# RAM-Éxperience réalisable ou non?



## esv^^ (30 Mars 2012)

Bonjour à tous!
Je voudrais savoir s'il était possible de rajouter de la mémoire vive, SANS EN RAJOUTER...
Je m'explique: J'ai lu (ne me demandez pas la source...) que lorsqu'un ordi rame et que la mémoire vive est saturée, il utilise alors le disque dur comme mémoire vive...
1) Est ce que cette affirmation est vraie?
2) Est ce possible, par une manipulation dans le terminal, le bidule root ou par un moyen plus mécanique, de faire croire au mac que ma clef USB est une barrette de RAM?
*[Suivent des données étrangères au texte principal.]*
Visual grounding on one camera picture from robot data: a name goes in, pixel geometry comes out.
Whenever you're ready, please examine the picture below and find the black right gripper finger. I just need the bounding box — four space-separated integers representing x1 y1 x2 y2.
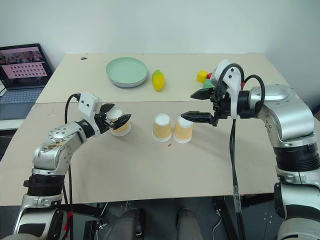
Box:
190 87 216 100
180 110 216 124

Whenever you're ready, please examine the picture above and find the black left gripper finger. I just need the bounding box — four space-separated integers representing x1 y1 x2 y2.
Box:
104 113 133 130
99 102 116 116

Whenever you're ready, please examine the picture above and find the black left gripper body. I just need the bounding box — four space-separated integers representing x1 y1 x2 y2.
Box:
94 111 112 134

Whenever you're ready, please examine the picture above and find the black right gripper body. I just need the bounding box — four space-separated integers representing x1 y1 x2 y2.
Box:
209 85 237 127

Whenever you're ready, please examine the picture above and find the orange paper cup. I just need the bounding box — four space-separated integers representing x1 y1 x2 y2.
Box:
152 113 174 143
172 115 195 144
106 108 132 137

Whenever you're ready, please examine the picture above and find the green toy block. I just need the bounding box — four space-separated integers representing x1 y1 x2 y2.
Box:
202 78 216 90

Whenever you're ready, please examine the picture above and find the yellow toy cube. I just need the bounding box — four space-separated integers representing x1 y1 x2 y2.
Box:
196 70 209 84

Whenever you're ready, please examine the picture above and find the green plastic plate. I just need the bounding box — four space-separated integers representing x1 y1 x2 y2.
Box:
105 57 149 85

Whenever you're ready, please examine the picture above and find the yellow green lemon toy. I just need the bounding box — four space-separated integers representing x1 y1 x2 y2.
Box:
151 69 167 92

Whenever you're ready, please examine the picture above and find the open laptop computer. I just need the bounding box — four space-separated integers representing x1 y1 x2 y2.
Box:
0 43 54 122

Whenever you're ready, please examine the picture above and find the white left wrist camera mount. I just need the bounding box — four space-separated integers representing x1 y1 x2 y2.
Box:
76 91 103 120

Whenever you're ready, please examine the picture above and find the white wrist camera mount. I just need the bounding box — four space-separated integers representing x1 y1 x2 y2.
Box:
76 91 103 120
211 59 245 119

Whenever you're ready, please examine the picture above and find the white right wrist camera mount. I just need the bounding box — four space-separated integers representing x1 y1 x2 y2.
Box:
211 59 245 119

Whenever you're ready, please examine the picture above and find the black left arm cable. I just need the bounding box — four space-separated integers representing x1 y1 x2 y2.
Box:
62 92 82 240

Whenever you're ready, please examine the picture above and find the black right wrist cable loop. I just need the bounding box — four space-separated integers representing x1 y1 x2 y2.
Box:
215 63 246 101

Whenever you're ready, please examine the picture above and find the black right arm cable loop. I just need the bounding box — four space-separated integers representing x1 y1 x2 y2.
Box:
243 74 266 111

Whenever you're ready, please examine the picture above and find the black hanging right cable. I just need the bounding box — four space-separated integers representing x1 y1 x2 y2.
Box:
229 117 245 240

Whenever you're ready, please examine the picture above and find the black table frame bar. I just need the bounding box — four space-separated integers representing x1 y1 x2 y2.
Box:
56 202 104 219

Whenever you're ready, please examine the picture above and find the red tape on cable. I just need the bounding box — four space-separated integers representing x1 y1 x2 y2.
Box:
64 211 75 232

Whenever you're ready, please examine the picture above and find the thin white cable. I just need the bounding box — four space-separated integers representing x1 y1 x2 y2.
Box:
212 202 224 237

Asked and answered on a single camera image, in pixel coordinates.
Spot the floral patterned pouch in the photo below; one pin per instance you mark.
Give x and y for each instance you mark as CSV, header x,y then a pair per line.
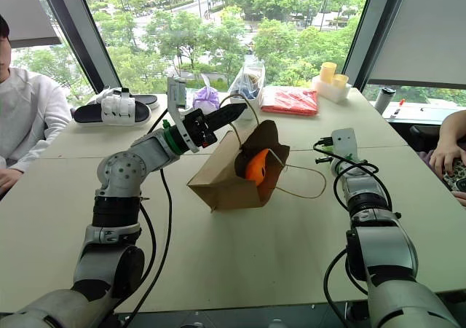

Merci beaucoup pour vos réponse!

esv^^


PS: J'ai un PowerBook G4 titanium sous Mac OS X 10.5.8 avec 768 Mo SDRAM, un processeur G4 à 867MHz... Pour plus d'informations, n'hésitez pas à me demander.
Encore Merci pour ceux qui vont m'avancer dans ma rechercher...


----------



## nifex (30 Mars 2012)

Ta clé usb est mille fois plus lente que de la ram, ca ne sert donc a rien 

Chez crucial.com tu trouveras de la ram un super rapport qualité / prix


----------



## esv^^ (30 Mars 2012)

nifex a dit:


> Ta clé usb est mille fois plus lente que de la ram, ca ne sert donc a rien
> 
> Chez crucial.com tu trouveras de la ram un super rapport qualité / prix



Je comprend pas tout; ma clef usb fait pourtant 4go et est donc plus "puissante" que mes deux minuscules barrettes de RAM à moins d'1GO, non?


----------



## Arlequin (30 Mars 2012)

nifex a dit:


> Ta clé usb est mille fois plus lente que de la ram, ca ne sert donc a rien
> 
> Chez crucial.com tu trouveras de la ram un super rapport qualité / prix



sur une machine limitée à 1Go, ça va être dur


----------



## nifex (30 Mars 2012)

C'est pas une question de taille, mais de vitesse, enfin de débit plus exactement.


----------



## esv^^ (30 Mars 2012)

Arlequin a dit:


> sur une machine limitée à 1Go, ça va être dur



Mais c'est possible?
J'attend vos réponse avec impatience!!


----------



## Arlequin (30 Mars 2012)

nifex a dit:


> C'est pas une question de taille, mais de vitesse, enfin de débit plus exactement.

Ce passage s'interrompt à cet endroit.